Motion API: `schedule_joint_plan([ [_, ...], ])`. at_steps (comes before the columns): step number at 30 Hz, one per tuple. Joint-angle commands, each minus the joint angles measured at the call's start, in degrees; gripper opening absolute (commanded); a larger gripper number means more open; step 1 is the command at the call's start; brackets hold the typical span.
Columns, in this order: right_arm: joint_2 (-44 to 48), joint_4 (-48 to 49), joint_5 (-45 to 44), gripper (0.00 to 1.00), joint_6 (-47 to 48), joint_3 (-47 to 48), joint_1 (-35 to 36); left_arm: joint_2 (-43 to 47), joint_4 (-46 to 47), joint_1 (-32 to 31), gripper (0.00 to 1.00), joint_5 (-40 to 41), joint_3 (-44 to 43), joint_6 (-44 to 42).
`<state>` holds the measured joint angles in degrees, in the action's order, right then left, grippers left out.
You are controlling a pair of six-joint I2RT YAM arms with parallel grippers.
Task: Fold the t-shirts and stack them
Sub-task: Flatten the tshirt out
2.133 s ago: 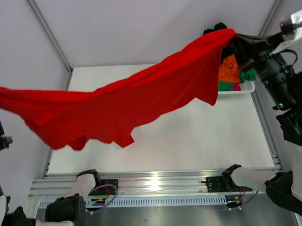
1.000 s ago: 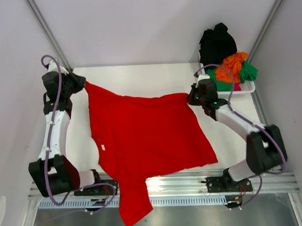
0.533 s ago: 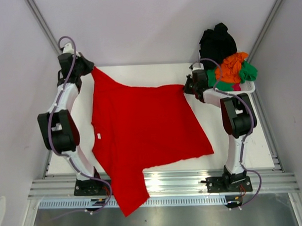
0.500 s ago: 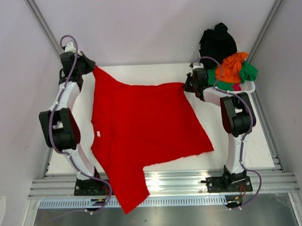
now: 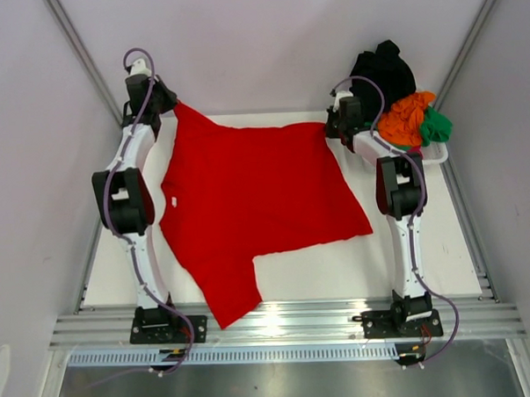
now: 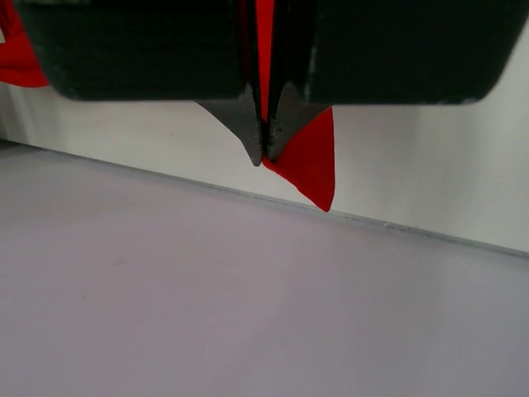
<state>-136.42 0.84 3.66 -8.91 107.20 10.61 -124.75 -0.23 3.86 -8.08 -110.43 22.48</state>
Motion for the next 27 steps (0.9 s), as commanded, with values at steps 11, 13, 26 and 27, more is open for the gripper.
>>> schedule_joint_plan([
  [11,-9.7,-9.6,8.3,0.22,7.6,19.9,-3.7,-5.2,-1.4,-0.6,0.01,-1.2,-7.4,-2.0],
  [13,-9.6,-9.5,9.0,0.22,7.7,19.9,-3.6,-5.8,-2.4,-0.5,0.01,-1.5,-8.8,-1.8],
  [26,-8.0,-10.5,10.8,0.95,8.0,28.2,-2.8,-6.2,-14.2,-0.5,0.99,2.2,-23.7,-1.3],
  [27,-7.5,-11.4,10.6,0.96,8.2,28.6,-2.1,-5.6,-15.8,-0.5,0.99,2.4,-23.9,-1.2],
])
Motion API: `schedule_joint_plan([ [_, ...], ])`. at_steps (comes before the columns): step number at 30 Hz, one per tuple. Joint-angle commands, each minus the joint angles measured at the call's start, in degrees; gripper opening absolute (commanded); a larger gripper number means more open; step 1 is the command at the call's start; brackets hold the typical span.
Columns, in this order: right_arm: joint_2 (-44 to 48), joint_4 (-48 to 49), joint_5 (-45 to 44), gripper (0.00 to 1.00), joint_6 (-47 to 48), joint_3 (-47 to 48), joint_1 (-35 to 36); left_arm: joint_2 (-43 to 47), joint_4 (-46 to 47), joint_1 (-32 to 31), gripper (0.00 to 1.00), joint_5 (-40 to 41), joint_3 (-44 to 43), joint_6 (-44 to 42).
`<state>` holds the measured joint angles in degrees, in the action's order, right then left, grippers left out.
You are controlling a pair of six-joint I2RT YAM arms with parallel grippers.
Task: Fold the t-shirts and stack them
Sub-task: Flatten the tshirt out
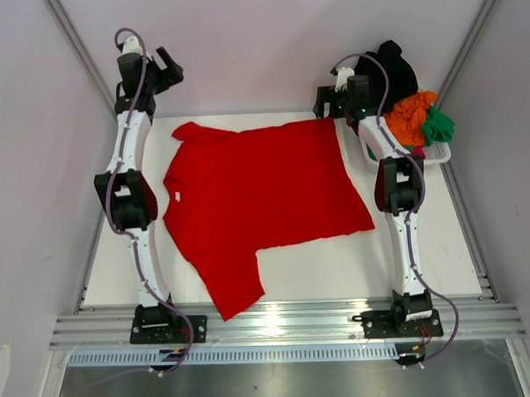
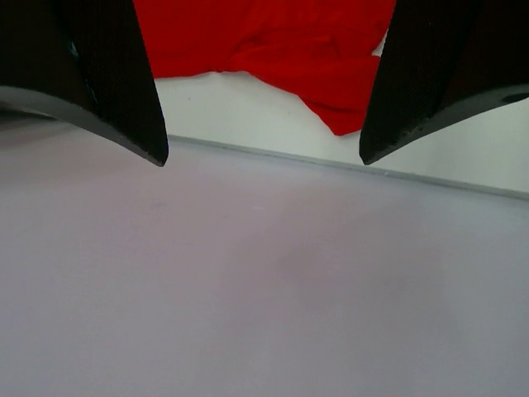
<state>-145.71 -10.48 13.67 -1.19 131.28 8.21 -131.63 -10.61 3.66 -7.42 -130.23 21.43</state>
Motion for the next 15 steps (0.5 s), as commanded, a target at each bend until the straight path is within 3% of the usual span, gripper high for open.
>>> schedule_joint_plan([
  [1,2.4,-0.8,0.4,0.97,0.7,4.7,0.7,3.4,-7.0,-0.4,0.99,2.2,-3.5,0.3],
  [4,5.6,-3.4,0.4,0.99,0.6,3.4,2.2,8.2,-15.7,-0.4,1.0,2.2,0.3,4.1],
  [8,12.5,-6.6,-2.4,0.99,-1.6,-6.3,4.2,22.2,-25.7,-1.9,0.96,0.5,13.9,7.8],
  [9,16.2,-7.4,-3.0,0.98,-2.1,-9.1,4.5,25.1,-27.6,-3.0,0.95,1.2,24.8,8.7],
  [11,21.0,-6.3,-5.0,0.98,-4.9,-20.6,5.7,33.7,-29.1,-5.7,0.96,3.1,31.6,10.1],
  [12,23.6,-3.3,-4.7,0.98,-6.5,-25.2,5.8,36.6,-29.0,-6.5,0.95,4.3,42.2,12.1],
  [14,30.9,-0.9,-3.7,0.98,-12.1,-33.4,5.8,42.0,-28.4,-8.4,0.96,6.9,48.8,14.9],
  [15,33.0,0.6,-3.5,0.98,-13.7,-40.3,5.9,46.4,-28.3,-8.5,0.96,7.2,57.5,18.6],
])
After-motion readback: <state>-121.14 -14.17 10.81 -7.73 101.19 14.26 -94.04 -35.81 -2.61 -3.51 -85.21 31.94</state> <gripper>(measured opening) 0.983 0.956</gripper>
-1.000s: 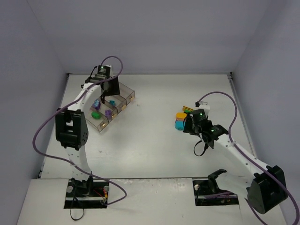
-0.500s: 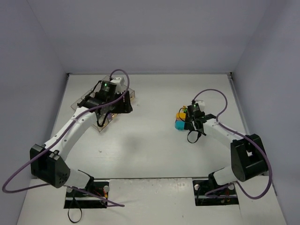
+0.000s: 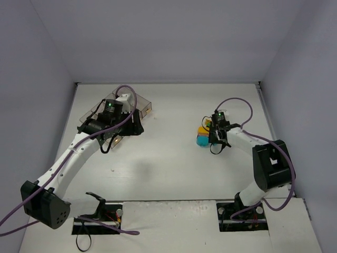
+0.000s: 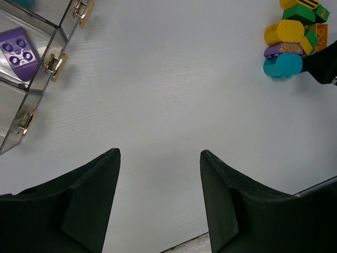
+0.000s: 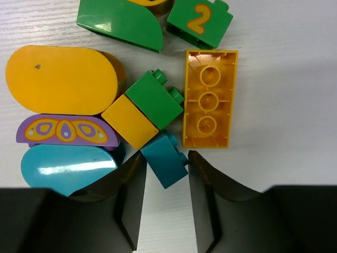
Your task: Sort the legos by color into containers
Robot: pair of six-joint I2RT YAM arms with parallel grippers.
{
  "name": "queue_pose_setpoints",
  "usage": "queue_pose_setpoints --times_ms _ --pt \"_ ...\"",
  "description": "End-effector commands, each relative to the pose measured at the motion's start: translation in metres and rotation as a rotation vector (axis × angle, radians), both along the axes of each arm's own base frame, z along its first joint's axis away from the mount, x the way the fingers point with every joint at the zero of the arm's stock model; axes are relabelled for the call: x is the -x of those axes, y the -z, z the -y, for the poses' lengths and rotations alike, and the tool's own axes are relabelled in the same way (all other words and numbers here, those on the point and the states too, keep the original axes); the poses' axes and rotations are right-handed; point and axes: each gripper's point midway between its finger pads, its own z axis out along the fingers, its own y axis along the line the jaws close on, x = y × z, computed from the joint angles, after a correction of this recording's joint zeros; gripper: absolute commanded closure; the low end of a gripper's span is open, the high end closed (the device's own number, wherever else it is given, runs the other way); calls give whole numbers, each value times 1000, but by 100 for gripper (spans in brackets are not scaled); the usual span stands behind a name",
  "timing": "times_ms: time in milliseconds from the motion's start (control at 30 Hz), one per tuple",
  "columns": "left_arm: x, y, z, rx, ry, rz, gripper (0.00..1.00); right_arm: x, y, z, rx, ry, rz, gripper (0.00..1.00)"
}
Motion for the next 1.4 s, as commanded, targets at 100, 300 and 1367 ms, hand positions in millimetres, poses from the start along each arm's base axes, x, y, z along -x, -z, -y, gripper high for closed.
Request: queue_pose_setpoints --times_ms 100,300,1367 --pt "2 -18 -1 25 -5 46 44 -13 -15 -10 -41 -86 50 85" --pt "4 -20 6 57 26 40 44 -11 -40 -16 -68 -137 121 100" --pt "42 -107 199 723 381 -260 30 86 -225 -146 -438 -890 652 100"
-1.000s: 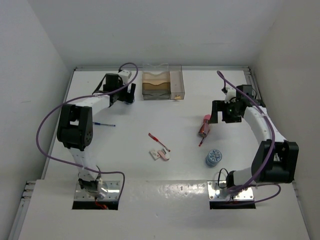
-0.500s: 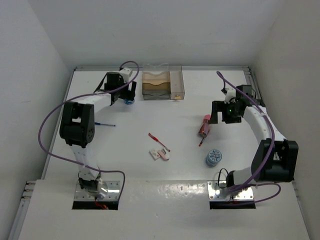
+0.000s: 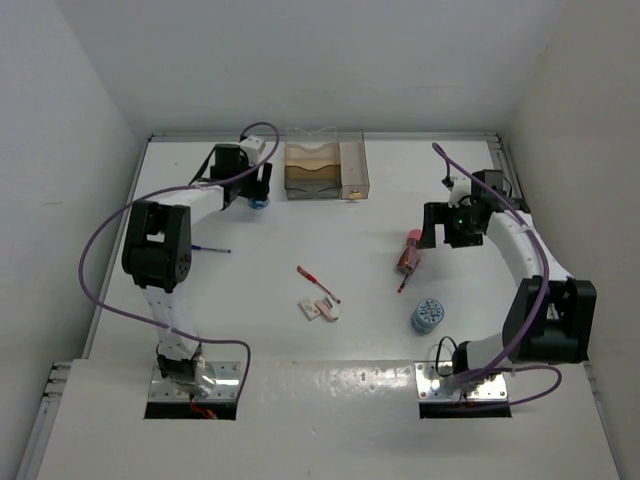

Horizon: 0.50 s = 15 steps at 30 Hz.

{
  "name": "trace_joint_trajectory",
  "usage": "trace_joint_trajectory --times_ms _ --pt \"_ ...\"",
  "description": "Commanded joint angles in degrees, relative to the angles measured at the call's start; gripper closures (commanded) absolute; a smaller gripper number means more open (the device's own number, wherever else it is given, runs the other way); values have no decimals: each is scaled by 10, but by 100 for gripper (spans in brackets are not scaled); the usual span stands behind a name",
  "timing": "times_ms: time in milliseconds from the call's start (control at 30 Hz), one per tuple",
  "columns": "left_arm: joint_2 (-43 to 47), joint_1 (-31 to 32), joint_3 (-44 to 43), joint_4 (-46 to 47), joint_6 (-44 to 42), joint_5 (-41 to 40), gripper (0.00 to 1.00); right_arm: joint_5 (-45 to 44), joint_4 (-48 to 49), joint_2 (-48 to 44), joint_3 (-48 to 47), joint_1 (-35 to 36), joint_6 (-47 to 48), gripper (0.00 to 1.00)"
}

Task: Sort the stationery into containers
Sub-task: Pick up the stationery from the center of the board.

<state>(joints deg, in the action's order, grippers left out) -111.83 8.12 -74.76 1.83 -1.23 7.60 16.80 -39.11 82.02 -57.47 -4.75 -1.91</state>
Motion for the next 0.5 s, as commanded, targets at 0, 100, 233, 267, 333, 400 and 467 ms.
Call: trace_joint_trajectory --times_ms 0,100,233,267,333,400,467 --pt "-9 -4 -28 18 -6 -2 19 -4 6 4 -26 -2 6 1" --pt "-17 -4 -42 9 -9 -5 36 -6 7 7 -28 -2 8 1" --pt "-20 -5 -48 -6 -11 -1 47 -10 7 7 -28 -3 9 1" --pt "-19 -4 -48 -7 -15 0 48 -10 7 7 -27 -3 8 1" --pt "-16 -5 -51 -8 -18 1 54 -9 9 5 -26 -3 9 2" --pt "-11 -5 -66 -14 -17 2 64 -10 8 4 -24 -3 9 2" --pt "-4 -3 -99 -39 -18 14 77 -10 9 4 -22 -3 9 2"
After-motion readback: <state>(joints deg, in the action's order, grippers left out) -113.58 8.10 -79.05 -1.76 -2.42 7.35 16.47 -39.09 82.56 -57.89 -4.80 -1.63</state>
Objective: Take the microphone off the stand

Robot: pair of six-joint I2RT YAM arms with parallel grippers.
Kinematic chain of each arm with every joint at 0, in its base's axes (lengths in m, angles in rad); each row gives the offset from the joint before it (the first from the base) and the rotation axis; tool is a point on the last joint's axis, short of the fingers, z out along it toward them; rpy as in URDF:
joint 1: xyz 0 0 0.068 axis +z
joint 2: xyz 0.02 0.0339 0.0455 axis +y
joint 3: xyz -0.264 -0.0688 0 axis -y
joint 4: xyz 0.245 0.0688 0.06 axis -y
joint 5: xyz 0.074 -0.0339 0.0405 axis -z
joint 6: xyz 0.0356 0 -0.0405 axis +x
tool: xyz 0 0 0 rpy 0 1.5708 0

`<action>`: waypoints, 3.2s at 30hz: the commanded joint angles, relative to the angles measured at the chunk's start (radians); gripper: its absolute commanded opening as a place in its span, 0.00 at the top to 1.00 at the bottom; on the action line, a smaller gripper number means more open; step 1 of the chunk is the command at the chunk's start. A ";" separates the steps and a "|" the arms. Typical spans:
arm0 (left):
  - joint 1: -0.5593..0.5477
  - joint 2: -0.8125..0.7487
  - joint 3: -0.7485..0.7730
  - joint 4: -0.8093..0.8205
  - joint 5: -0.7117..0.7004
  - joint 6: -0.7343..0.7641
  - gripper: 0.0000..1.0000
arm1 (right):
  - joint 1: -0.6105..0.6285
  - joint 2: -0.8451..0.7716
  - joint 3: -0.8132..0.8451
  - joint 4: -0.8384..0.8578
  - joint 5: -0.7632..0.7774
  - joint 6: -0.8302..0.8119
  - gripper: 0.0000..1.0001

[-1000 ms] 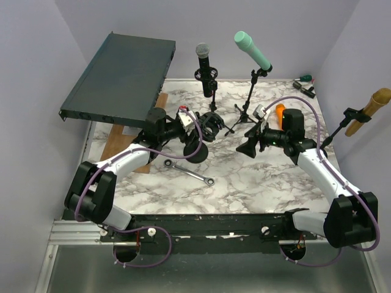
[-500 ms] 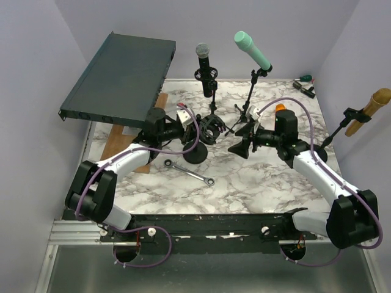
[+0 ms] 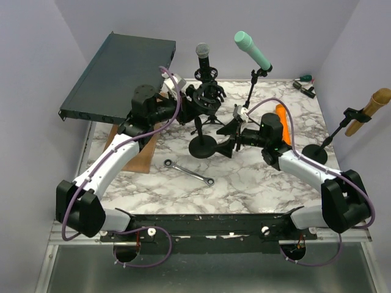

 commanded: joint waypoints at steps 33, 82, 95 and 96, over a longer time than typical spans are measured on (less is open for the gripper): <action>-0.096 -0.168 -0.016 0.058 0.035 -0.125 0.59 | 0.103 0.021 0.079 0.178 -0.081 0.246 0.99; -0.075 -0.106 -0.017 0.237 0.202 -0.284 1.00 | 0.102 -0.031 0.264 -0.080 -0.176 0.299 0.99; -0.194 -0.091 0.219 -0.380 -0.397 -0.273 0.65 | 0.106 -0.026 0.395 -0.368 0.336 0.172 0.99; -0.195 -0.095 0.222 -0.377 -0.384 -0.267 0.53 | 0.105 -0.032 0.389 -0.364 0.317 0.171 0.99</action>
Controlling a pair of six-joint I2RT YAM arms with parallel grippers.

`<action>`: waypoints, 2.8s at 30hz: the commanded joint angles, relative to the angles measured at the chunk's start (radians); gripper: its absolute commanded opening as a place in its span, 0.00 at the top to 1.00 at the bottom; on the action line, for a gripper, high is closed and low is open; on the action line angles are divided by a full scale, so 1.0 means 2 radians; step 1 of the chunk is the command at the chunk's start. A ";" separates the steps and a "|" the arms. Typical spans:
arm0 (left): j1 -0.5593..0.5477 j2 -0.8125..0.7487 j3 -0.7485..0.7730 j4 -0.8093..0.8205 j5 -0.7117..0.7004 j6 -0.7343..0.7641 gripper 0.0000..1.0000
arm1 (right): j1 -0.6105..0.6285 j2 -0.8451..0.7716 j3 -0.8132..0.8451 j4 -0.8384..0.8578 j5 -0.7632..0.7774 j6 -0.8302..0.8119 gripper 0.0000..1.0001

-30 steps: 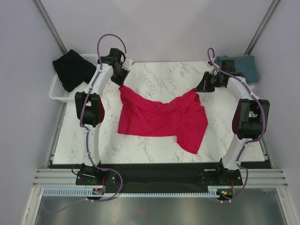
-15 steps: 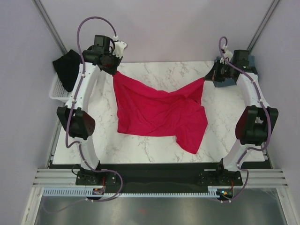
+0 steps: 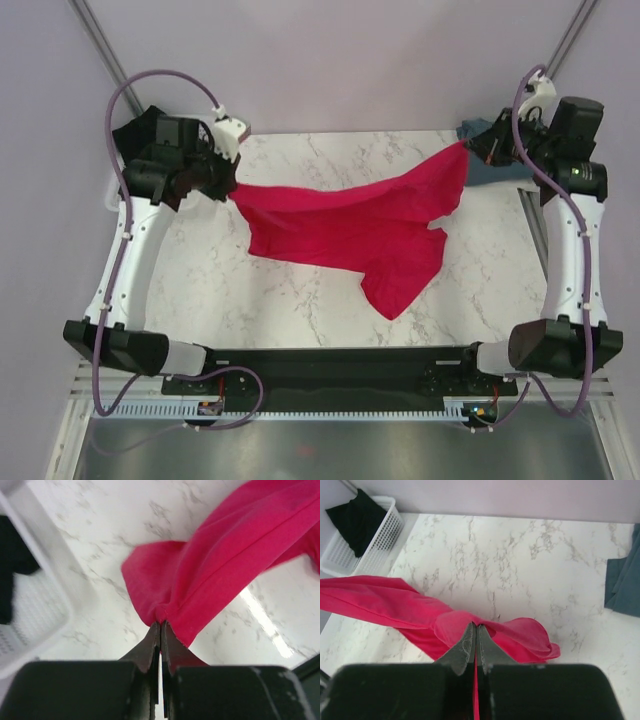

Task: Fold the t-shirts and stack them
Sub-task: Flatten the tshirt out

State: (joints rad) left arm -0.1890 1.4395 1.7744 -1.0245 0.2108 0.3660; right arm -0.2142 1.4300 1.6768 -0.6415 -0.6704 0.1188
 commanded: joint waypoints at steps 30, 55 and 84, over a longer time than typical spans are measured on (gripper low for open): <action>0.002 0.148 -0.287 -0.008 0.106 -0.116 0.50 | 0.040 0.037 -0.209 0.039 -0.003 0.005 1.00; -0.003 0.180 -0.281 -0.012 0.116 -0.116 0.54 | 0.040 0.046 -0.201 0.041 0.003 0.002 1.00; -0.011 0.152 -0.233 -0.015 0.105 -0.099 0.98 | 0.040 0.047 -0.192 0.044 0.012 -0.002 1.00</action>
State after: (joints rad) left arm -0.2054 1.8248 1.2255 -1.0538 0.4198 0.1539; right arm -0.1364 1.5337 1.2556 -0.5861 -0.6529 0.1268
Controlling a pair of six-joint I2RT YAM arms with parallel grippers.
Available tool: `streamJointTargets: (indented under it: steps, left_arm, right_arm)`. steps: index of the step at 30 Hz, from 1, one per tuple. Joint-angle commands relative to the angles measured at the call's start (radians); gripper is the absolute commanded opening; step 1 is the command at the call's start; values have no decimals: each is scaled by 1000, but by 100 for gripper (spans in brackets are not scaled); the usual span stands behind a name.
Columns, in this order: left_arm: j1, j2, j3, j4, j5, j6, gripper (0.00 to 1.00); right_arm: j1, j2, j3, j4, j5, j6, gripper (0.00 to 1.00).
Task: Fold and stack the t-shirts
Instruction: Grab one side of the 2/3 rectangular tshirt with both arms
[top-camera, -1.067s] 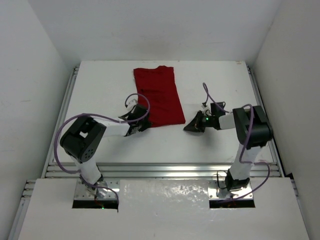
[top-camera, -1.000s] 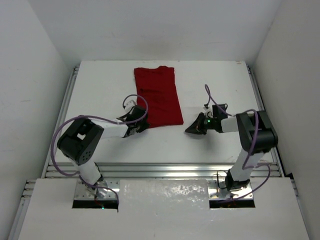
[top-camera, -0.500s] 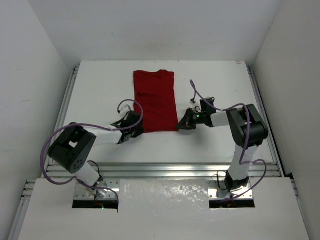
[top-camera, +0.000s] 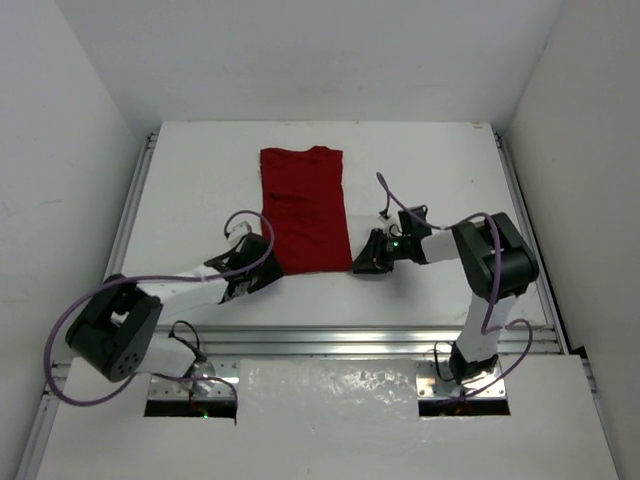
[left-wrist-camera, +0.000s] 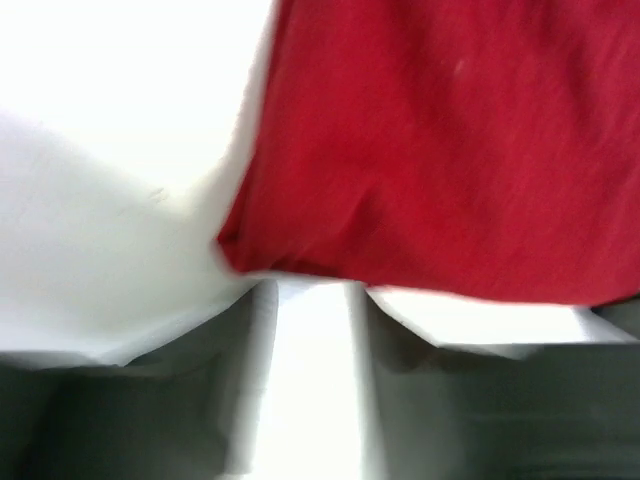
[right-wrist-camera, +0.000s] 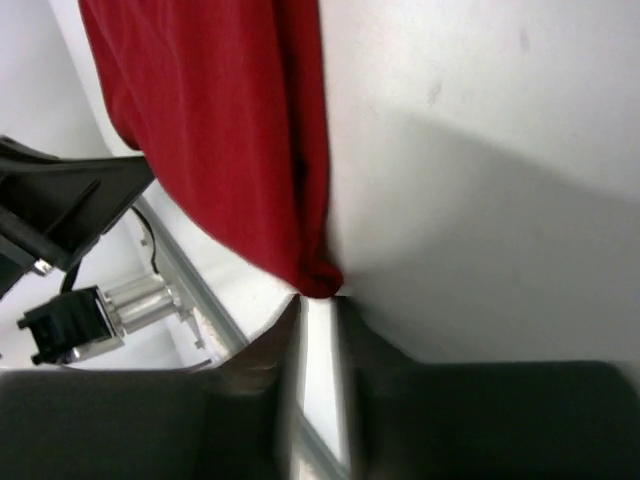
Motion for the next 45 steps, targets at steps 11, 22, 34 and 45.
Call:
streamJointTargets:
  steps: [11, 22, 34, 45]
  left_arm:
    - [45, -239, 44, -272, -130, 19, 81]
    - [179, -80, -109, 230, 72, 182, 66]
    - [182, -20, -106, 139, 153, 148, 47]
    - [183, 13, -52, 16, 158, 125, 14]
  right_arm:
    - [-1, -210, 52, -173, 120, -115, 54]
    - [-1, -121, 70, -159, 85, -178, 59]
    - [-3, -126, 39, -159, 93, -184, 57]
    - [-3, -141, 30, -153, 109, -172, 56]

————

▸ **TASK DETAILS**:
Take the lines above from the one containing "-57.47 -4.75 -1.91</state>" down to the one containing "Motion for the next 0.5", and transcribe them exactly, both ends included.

▸ **TASK OUTPUT**:
<state>(joints deg, in the action's order, grippers left out) -111.83 8.12 -74.76 1.83 -1.23 7.60 16.80 -39.11 82.02 -57.47 -4.75 -1.91</state>
Motion for the next 0.5 s, as commanded, targets at 0, 100, 233, 267, 333, 400 and 467 ms.

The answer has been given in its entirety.